* _What to work on_
After dropping the pictures, give again exactly the lines of the data from its first line through the line with "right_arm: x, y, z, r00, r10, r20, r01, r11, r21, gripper", which is included as well.

**********

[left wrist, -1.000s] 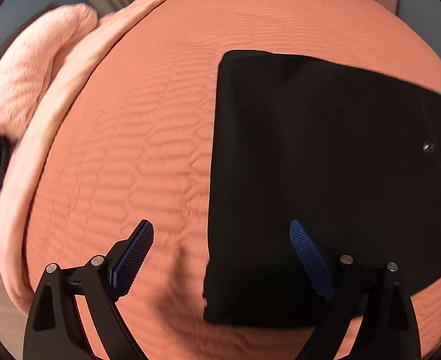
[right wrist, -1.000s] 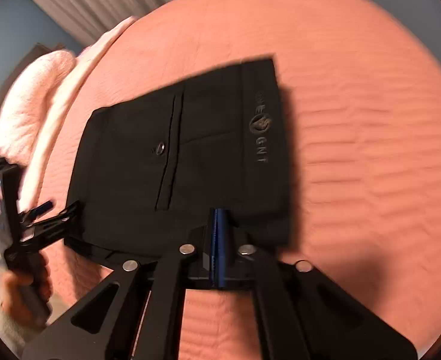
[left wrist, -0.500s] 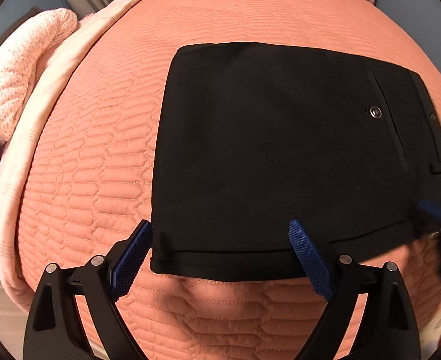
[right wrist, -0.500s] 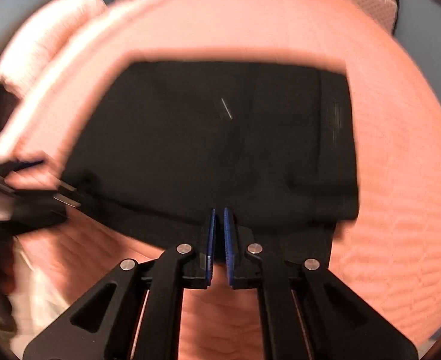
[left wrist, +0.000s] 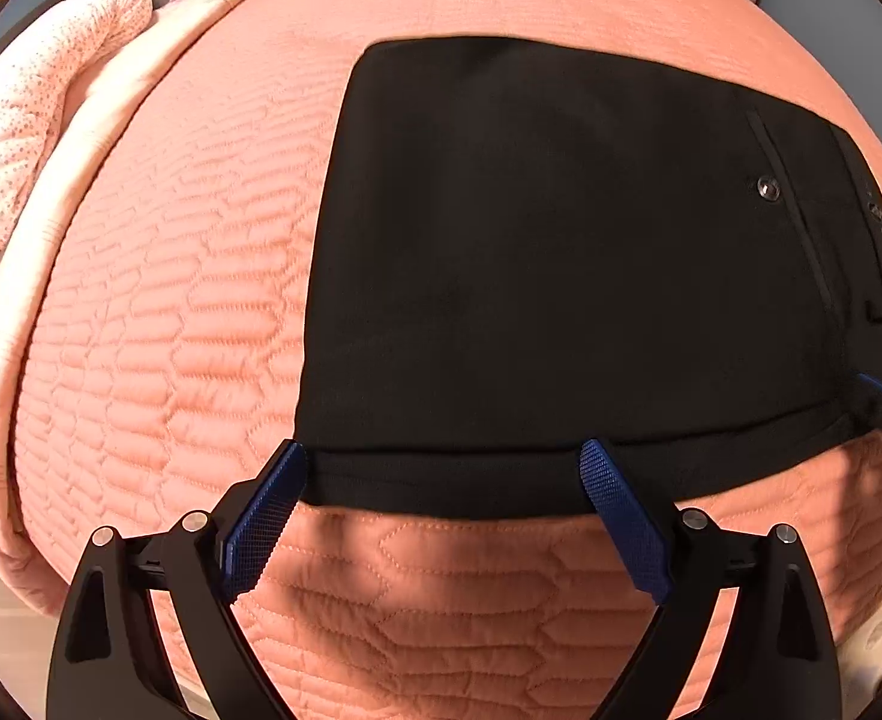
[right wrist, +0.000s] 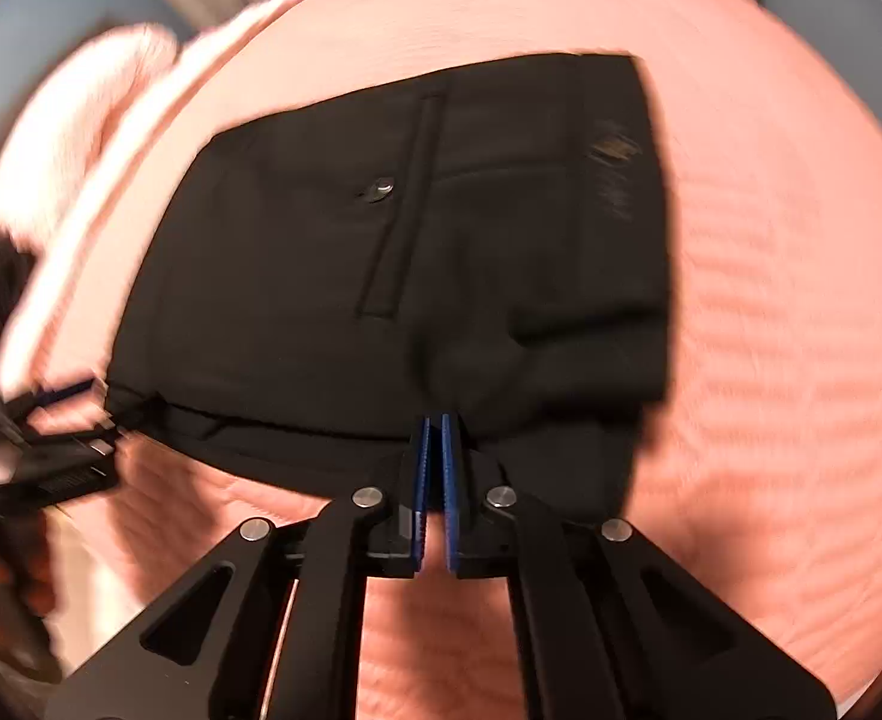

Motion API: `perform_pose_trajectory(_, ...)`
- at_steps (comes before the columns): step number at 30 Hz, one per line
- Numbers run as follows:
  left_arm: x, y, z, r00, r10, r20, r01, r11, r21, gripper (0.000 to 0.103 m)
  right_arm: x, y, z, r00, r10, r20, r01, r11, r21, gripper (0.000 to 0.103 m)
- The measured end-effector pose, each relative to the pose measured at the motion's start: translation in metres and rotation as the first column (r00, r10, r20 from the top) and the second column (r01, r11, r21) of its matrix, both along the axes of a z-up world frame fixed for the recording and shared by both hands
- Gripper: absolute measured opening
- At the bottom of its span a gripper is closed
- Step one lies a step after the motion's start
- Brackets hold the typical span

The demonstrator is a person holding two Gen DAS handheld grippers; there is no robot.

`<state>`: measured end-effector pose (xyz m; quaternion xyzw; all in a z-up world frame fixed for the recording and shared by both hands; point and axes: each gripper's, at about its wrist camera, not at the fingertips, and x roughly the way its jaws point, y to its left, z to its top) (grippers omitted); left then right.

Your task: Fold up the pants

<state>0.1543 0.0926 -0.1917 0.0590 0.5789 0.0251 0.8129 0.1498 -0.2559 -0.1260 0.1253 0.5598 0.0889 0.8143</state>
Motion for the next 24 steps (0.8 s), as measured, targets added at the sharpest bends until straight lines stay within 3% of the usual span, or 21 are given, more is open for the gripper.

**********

* _Task solution_
[left wrist, -1.000s] 
[right wrist, -1.000s] 
[left wrist, -0.500s] 
[right wrist, -0.500s] 
[left wrist, +0.000s] 
[right wrist, +0.000s] 

Motion API: `perform_pose_trajectory(_, ...)`
- at_steps (comes before the columns): step number at 30 Hz, one per line
- Numbers run as follows:
  left_arm: x, y, z, r00, r10, r20, r01, r11, r21, gripper (0.000 to 0.103 m)
  right_arm: x, y, z, r00, r10, r20, r01, r11, r21, gripper (0.000 to 0.103 m)

That is the complete answer to the exercise.